A mais recente edição da revista semanal The Economist dedica 12 páginas (e um dos cinco editoriais) ao tema da “Educação Privada”. Os dados contidos no estudo e os argumentos desenvolvidos pela revista certamente surpreenderão os que entre nós teimam em opor o interesse público ao ensino privado. Vale a pena rever brevemente este excelente trabalho de The Economist.

O ponto de partida reside no crescimento acentuado, à escala mundial, do ensino privado nos últimos 15 anos: de 10 para 17% no caso do ensino primário; de 19 para 27% no ensino secundário. Este crescimento é particularmente acentuado nos países em vias de desenvolvimento, como a Índia, China, Paquistão ou Vietname, entre outros. Na Índia, o sector privado educa actualmente metade dos alunos, e mais de um terço no Paquistão.

Estes dados poderiam levar a pensar que se trata de um fenómeno do mundo em vias de desenvolvimento. De facto, o crescimento vigoroso do ensino privado nos últimos 15 anos tem ocorrido sobretudo nos países pobres que entretanto encetaram a chamada “descolagem” (da pobreza) através do crescimento económico. O aumento da procura pelo ensino privado exprime, antes de mais, a expansão das classes médias e a elevação da sua ambição “melhorista” — a ambição de melhorar a sua própria condição e das suas famílias, parafraseando Adam Smith.

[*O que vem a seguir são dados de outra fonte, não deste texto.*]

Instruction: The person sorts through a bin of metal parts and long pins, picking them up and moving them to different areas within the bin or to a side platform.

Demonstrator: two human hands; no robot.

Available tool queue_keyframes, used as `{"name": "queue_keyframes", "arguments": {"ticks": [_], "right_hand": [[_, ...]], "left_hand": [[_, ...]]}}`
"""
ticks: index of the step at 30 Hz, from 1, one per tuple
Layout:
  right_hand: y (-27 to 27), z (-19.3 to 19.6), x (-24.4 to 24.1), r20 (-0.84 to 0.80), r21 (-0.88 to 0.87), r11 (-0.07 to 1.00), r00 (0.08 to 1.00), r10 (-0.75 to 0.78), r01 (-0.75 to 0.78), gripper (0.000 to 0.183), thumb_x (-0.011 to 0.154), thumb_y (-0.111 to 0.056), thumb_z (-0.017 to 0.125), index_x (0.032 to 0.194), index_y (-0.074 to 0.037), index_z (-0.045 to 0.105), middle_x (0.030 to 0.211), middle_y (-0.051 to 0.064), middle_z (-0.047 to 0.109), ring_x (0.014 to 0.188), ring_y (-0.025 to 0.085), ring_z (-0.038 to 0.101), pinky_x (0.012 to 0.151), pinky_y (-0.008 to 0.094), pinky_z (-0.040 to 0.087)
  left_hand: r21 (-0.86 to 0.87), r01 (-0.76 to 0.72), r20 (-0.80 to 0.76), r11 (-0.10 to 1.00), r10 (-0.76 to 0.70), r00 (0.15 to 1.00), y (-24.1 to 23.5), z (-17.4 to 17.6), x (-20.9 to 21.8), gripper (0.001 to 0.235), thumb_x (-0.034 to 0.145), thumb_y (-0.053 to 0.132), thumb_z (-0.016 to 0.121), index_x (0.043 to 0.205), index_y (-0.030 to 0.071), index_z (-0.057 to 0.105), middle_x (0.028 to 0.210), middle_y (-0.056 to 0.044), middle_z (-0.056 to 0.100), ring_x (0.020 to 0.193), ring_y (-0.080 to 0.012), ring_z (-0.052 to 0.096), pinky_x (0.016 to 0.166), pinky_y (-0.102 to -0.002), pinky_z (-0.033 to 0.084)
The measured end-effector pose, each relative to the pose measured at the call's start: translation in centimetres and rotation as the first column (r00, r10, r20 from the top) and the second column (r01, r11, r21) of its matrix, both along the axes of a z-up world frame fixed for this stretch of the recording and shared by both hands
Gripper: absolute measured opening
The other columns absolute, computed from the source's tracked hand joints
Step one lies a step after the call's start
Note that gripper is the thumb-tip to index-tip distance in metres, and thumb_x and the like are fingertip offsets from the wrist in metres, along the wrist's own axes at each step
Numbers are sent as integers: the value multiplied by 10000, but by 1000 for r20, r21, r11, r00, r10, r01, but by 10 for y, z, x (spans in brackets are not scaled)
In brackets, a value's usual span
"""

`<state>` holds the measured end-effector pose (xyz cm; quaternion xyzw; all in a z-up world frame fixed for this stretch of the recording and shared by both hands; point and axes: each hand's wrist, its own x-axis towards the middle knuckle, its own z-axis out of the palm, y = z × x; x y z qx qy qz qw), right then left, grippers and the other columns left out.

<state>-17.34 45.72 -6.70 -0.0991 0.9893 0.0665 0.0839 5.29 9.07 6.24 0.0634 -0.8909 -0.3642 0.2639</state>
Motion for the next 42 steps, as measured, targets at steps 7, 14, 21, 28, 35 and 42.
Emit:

Mas o fenómeno não se reduz aos países em vias de desenvolvimento. Nos EUA , a partir da década de 1990, teve lugar um vigoroso movimento das chamadas “Charter schools” — escolas que são geridas privadamente mas em que os alunos recebem “vouchers” públicos para pagar as propinas. O número de alunos nestas escolas cresceu de 400 mil no ano 2000 para 2,8 milhões em 2015.

PUB • CONTINUE A LER A SEGUIR

Um fenómeno semelhante teve lugar no Reino Unido, com as chamadas “Academias” e “Escolas Livres” (também elas geridas privadamente, com “vouchers” públicos para cobrir as propinas). Cerca de três quartos dos alunos britânicos do ensino secundário e um terço dos alunos do ensino primário frequentam hoje estas escolas. Na Holanda, três quartos dos alunos frequentam escolas privadas, na maior parte dos casos pagando as propinas com fundos públicos. E os exemplos podiam continuar (para a Suécia, o Chile e muitos outros casos que The Economist analisa com algum detalhe).

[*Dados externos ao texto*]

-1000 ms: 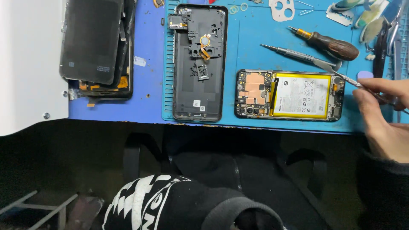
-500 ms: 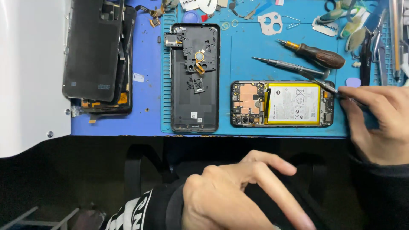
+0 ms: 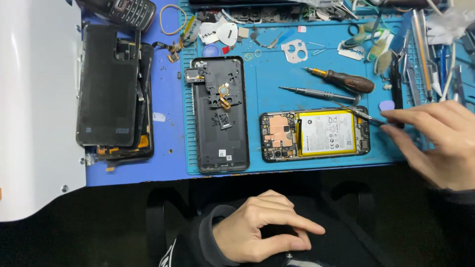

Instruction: Disassembling and reassembling internal components of a smartphone on an electronics repair workbench.

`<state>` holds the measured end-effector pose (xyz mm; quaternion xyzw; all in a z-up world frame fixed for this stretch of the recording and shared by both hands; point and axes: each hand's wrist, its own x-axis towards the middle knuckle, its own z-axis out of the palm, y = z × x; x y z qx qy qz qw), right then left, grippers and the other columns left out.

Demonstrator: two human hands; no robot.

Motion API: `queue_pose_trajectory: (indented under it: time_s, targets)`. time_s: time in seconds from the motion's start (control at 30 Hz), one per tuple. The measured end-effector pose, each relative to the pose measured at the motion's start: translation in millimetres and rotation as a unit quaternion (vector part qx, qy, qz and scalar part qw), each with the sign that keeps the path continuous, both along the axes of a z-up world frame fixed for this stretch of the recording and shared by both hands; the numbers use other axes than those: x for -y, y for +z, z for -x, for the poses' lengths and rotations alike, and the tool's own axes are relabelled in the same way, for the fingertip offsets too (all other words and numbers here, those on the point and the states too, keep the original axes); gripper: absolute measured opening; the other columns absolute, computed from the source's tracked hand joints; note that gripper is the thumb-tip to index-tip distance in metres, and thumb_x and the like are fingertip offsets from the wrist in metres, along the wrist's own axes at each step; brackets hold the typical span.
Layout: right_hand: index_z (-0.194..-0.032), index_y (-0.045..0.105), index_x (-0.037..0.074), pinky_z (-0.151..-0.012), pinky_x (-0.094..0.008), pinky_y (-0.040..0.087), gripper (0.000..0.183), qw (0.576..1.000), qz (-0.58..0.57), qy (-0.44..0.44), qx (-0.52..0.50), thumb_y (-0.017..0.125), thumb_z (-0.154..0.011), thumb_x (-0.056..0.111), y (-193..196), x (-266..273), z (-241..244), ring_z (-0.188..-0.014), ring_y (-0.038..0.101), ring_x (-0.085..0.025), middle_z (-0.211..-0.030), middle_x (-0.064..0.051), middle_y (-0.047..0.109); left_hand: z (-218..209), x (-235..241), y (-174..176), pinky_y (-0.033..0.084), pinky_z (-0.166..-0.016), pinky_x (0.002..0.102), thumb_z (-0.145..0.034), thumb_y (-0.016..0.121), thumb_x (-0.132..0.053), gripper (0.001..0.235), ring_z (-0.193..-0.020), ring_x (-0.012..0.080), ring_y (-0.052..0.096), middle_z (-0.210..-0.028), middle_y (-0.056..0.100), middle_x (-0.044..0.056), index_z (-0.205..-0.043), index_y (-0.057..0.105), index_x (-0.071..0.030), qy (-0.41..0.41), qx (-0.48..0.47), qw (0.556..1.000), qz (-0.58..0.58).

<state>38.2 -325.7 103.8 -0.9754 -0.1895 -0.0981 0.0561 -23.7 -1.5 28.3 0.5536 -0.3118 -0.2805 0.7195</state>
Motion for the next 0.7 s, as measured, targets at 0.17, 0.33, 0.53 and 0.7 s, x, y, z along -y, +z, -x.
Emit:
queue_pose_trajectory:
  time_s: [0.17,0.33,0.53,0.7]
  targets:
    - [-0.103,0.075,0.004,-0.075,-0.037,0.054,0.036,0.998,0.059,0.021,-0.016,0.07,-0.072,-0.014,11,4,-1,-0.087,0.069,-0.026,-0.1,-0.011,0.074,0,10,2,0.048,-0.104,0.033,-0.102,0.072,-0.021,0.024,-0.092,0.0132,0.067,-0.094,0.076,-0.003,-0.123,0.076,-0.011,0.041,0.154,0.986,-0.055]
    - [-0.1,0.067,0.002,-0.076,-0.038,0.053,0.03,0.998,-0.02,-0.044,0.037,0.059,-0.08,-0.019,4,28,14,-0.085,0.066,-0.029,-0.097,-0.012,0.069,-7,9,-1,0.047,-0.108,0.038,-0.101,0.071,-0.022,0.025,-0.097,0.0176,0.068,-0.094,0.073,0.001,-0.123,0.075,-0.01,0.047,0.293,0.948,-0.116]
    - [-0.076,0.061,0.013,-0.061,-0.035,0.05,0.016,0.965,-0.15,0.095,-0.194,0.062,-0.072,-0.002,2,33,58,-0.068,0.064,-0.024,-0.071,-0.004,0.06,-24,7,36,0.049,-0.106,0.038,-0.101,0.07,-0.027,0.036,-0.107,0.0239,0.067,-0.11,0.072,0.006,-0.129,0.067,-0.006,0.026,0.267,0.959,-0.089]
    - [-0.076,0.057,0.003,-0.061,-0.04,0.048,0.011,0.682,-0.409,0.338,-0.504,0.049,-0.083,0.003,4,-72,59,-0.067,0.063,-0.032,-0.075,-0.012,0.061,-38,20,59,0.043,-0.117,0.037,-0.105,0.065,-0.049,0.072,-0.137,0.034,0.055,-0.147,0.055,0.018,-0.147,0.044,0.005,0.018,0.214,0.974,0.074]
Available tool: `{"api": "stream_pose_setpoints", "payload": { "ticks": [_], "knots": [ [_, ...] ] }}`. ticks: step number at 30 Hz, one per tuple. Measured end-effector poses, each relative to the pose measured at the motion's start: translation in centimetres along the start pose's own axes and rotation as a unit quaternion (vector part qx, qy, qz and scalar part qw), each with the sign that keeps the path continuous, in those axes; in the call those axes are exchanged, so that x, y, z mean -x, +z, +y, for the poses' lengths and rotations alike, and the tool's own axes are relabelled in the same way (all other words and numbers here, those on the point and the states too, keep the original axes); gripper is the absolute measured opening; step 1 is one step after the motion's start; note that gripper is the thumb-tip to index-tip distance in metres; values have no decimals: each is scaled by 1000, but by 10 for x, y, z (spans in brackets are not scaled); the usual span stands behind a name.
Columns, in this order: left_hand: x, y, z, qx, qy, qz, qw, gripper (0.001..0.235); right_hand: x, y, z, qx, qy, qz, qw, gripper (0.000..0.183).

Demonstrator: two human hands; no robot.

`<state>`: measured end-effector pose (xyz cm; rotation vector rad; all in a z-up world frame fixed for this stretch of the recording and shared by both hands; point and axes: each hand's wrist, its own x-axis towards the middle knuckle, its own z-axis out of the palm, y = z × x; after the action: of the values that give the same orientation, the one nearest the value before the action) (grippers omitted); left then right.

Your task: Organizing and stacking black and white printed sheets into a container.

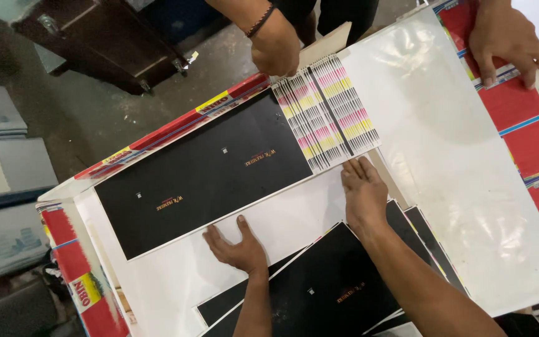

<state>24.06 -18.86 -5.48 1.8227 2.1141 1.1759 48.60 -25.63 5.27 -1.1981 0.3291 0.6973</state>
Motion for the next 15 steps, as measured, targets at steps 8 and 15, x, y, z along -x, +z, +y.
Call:
{"api": "stream_pose_setpoints", "payload": {
  "ticks": [8,15],
  "knots": [
    [-11,9,4,-38,-84,3,996,71,8,0,-2,-10,41,-21,999,81],
    [-9,8,2,-64,-48,21,997,73,9,3,13,4,33,-31,999,82]
  ]
}}
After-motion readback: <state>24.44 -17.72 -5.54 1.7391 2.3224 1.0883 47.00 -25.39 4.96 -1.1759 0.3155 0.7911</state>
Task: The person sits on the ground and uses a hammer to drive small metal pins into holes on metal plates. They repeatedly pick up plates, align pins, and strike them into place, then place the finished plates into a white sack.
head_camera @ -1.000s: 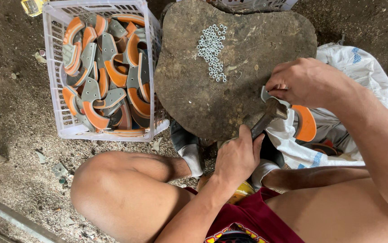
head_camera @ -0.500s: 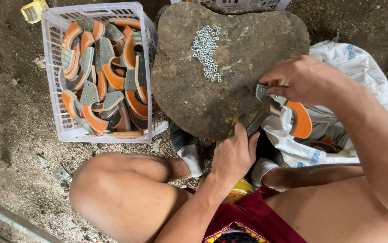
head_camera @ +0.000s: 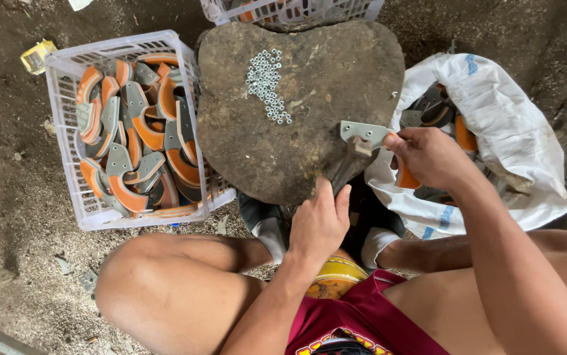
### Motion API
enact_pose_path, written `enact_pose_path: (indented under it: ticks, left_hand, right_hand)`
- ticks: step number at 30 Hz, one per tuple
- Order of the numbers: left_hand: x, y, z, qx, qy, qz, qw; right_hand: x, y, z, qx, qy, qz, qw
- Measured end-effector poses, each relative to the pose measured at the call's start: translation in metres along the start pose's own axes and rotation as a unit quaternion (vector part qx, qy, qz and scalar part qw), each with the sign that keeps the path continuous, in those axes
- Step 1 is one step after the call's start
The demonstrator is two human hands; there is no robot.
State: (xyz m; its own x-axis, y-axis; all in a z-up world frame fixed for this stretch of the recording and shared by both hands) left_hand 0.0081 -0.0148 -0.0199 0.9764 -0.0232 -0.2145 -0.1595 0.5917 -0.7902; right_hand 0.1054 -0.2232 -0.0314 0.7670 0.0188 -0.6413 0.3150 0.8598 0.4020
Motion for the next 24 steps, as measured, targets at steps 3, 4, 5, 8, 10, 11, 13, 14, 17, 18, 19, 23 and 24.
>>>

No plano conceptual, a questão interessante é a seguinte: se tantas pessoas em tantos países procuram cada vez mais o ensino privado, como explicar a oposição de tantos políticos e de tantos intelectuais ao ensino privado em nome do interesse público?

A razão em regra apresentada é a da desigualdade inerente ao ensino privado: apenas os mais ricos têm meios para pagar as propinas no ensino privado. Isso gera uma evidente desigualdade entre os que “têm mais e podem mais” e os que “têm menos e podem menos”.

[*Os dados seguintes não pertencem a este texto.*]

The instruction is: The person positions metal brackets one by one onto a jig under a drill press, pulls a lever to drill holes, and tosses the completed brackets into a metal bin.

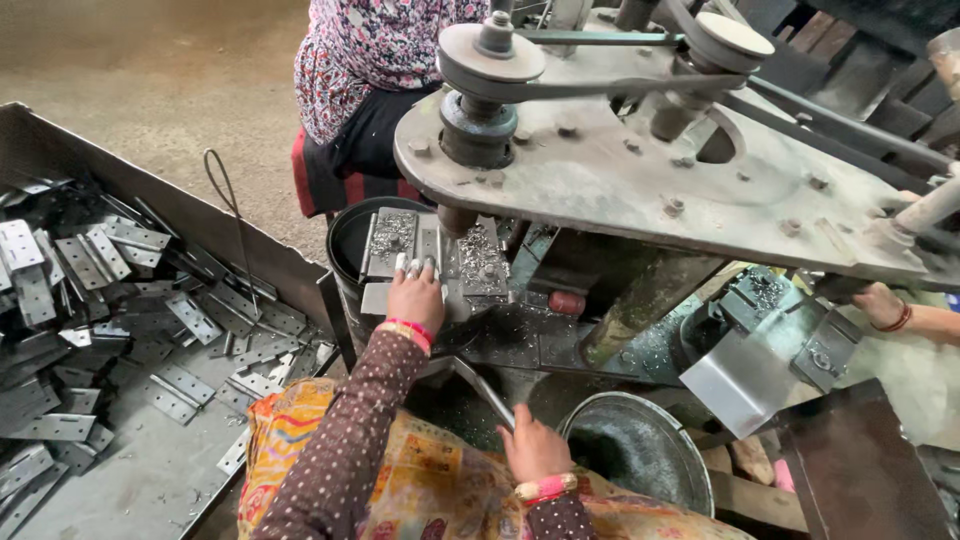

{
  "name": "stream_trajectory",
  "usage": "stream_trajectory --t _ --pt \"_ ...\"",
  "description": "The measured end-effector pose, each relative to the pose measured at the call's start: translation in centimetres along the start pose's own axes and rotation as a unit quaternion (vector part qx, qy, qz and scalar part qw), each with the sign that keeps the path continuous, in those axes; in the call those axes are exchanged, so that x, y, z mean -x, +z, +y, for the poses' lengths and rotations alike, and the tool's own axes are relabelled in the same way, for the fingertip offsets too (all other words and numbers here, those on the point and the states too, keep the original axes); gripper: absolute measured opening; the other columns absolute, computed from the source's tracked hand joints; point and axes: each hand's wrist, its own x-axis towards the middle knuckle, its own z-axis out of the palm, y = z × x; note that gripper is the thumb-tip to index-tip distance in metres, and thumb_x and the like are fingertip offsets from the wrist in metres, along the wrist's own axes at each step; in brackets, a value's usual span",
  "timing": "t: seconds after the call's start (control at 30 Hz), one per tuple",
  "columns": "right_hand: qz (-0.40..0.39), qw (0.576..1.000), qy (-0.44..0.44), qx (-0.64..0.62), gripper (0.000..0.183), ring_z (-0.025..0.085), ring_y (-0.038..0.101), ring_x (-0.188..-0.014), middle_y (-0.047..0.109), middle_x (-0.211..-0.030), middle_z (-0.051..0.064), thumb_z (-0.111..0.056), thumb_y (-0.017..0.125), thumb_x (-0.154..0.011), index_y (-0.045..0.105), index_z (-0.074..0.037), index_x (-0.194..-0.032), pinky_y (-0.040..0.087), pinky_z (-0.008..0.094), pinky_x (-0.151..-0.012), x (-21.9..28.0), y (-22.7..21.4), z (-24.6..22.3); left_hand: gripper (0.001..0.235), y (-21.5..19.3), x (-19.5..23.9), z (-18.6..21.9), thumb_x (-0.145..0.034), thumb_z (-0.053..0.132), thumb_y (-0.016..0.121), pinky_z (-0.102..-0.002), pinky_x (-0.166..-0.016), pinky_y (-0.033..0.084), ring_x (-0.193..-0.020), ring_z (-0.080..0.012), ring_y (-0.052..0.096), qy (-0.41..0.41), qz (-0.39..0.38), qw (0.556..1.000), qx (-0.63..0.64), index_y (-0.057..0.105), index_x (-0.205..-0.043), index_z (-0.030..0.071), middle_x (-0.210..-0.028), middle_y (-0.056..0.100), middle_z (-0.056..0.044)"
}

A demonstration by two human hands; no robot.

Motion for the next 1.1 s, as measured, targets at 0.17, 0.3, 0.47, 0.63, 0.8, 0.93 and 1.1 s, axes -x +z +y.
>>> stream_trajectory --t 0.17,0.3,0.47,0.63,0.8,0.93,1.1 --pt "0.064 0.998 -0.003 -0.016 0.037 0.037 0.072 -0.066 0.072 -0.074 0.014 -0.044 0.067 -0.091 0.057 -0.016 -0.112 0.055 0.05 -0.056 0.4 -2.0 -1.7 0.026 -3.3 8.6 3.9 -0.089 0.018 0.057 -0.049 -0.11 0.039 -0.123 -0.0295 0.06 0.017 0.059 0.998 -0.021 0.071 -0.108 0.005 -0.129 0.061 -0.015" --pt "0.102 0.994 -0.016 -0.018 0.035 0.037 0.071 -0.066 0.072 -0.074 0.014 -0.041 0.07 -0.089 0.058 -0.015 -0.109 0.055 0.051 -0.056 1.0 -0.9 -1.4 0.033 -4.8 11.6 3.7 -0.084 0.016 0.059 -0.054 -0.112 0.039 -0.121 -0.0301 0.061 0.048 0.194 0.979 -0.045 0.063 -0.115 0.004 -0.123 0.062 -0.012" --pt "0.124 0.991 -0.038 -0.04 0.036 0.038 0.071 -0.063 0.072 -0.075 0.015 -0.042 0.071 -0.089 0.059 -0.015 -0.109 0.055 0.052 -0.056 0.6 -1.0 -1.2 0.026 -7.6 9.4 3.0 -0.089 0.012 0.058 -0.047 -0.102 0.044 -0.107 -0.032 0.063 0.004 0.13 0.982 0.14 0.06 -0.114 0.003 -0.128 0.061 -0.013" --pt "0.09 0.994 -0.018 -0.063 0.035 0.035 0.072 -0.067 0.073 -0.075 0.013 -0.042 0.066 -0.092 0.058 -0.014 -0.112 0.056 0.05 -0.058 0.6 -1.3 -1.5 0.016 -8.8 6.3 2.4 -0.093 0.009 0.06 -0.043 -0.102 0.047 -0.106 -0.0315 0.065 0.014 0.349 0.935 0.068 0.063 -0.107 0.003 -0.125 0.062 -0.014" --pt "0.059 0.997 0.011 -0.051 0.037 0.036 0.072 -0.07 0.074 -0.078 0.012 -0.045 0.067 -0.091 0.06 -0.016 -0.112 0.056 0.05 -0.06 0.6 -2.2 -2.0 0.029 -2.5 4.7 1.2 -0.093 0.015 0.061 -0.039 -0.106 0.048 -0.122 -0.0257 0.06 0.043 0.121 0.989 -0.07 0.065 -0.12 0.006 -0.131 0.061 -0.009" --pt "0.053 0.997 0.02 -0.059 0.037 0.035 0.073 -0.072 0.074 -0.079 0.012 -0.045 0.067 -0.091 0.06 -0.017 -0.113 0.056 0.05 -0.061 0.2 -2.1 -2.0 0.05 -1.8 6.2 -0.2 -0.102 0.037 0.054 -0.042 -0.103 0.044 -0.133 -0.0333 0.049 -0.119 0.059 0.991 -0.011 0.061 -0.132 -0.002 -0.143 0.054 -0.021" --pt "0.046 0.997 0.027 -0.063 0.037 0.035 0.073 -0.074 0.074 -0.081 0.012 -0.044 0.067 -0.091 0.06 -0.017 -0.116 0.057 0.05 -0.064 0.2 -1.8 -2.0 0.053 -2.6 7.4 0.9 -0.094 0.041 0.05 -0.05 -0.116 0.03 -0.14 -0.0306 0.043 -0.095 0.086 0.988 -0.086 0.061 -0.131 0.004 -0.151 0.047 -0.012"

Este é certamente um argumento razoável — ainda que deva ser atenuado pelo confronto com o facto de muitas famílias de classe média e média-baixa (não propriamente “ricas”) estarem na origem do crescimento do ensino privado dos últimos 15 anos.

Mas basta uma breve pausa de reflexão para entender que, se esta desigualdade de acesso fosse o real problema, a solução óbvia seria simples: financiar publicamente os alunos que precisam (e merecem, de acordo com os seus resultados escolares) de forma a poderem pagar as propinas nas escolas privadas. Esta é, aliás, a solução inerente às “Charter schools” nos EUA, às “Academias” no Reino Unido, e a grande parte das escolas privadas na Holanda.

O real problema deve por isso residir noutro lugar. Creio que se chama também desigualdade, mas é uma desigualdade de tipo diferente da do acesso ao ensino privado. Trata-se da desigualdade de resultados em regra produzidos pelo ensino privado — que em regra são melhores do que os resultados produzidos pelo ensino estatal. Mesmo quando não são melhores, no entanto, a simples existência de ensino privado, gerido descentralizadamente e em concorrência com o sector estatal (este em regra gerido centralizadamente) contém em sim mesma a possibilidade de obter resultados diferentes, com métodos diferentes, com opções diferentes.

 

Por outras palavras, não se trata de opor ensino privado e ensino estatal. Trata-se de compreender que a concorrência entre ambos fornece o estímulo mais eficaz para a melhoria dos padrões e dos resultados educativos.  A simples existência de ensino privado descentralizado contém a possibilidade de concorrência e de resultados desiguais — que podem depois ser comparados e fonte de melhoria para todos.

Como argumenta The Economist, o ensino privado não se opõe ao interesse público. Pelo contrário, a liberdade e até o apoio ao ensino privado podem estar ao serviço do interesse público.